**What you need to do**
Search the entries for the word "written". Copy every line that holds it.

START Source material

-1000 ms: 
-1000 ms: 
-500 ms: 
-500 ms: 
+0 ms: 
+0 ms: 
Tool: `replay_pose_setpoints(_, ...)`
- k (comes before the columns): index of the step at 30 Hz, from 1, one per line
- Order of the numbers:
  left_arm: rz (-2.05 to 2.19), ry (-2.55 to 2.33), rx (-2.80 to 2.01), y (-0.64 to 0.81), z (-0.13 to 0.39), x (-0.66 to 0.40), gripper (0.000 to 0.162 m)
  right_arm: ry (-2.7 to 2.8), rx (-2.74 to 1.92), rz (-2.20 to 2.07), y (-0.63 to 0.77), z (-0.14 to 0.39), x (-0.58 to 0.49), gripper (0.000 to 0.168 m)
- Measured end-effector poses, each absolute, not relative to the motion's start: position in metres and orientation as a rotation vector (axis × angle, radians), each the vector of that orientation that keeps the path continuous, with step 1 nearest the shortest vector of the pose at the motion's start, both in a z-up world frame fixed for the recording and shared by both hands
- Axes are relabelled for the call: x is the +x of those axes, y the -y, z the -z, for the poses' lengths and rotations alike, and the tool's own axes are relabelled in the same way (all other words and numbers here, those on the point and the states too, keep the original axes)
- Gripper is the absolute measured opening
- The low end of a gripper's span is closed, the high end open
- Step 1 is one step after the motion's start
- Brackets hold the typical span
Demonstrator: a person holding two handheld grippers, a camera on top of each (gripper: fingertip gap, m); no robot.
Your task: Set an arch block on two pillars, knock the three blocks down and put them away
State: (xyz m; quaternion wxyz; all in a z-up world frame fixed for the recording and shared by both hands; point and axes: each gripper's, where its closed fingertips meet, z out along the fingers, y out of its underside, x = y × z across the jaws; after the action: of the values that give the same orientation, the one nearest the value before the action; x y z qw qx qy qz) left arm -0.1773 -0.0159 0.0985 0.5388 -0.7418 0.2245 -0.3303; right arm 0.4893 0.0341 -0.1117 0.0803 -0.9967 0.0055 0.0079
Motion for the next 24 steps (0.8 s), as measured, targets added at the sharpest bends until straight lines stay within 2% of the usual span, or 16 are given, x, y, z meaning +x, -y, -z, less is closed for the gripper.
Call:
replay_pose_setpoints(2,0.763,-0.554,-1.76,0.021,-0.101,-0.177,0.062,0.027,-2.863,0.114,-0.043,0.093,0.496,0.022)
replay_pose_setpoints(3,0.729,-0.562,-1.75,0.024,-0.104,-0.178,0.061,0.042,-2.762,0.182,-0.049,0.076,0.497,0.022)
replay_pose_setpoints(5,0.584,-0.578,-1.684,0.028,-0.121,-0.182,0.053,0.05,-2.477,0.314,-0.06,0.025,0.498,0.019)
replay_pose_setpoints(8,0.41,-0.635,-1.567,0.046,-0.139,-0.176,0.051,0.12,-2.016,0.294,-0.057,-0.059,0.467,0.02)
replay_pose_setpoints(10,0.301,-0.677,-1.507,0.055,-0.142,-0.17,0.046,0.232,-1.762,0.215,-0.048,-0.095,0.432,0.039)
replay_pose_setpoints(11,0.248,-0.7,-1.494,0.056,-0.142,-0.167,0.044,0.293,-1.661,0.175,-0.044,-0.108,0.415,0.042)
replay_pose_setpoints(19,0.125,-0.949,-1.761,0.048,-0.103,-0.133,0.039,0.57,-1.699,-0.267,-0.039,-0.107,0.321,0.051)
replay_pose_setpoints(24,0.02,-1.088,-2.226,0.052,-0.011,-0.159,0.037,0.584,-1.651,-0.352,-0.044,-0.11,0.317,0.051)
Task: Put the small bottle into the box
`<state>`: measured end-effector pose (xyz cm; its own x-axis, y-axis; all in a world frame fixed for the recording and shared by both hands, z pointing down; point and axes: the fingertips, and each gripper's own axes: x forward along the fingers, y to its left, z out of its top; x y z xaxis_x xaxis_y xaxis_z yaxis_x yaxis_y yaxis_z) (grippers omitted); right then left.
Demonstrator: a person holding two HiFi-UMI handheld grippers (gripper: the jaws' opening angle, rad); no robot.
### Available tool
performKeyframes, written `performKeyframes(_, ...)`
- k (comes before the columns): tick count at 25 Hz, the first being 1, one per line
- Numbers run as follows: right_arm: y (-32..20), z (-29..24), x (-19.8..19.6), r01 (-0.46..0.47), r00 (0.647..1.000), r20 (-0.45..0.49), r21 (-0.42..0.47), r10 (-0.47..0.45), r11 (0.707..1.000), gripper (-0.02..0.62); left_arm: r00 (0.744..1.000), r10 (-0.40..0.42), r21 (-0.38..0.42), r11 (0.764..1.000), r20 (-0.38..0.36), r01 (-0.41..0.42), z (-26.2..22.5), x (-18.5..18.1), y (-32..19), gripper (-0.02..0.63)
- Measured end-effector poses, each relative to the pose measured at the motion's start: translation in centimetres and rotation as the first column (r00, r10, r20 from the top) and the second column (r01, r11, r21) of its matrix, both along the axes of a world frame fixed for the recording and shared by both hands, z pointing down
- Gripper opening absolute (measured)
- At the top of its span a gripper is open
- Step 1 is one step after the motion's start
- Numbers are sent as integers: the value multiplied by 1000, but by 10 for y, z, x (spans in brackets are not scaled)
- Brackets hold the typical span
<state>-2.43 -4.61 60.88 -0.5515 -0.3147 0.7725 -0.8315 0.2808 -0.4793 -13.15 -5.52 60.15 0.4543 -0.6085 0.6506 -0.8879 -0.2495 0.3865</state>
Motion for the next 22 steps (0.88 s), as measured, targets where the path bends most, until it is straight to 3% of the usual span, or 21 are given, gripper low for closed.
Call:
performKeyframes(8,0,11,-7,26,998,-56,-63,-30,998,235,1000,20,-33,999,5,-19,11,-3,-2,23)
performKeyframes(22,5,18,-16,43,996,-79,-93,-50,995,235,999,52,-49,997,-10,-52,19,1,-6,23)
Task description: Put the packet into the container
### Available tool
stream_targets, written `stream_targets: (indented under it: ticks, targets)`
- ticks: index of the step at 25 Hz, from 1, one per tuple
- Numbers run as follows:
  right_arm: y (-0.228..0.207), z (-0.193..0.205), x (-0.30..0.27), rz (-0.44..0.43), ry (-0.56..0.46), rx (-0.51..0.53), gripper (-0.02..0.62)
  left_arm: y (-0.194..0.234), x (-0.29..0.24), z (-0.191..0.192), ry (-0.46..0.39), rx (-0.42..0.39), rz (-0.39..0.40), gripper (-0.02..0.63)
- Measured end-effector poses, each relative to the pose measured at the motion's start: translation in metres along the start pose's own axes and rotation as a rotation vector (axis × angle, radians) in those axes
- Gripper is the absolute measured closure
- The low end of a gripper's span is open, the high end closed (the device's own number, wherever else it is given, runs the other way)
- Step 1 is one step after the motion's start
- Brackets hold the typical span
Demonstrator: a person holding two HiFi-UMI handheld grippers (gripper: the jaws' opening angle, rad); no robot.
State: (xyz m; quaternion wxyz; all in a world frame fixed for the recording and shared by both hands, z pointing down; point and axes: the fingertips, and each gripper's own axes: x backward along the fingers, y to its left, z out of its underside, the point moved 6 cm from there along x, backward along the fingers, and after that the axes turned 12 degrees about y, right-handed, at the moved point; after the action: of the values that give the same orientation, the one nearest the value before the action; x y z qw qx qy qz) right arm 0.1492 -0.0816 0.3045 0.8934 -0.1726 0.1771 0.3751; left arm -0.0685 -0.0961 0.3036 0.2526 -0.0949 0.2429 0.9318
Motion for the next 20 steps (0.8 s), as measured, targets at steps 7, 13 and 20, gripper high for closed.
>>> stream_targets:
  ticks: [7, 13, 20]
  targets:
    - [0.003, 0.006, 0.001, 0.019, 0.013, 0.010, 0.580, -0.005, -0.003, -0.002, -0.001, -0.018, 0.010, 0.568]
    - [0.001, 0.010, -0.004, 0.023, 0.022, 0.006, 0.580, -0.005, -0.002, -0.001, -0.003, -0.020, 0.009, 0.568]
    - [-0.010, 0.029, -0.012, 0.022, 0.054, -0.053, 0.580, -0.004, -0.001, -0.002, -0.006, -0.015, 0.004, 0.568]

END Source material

**Result for this exercise**
performKeyframes, written `performKeyframes(_, ...)`
stream_targets, written `stream_targets: (indented under it: ticks, targets)`

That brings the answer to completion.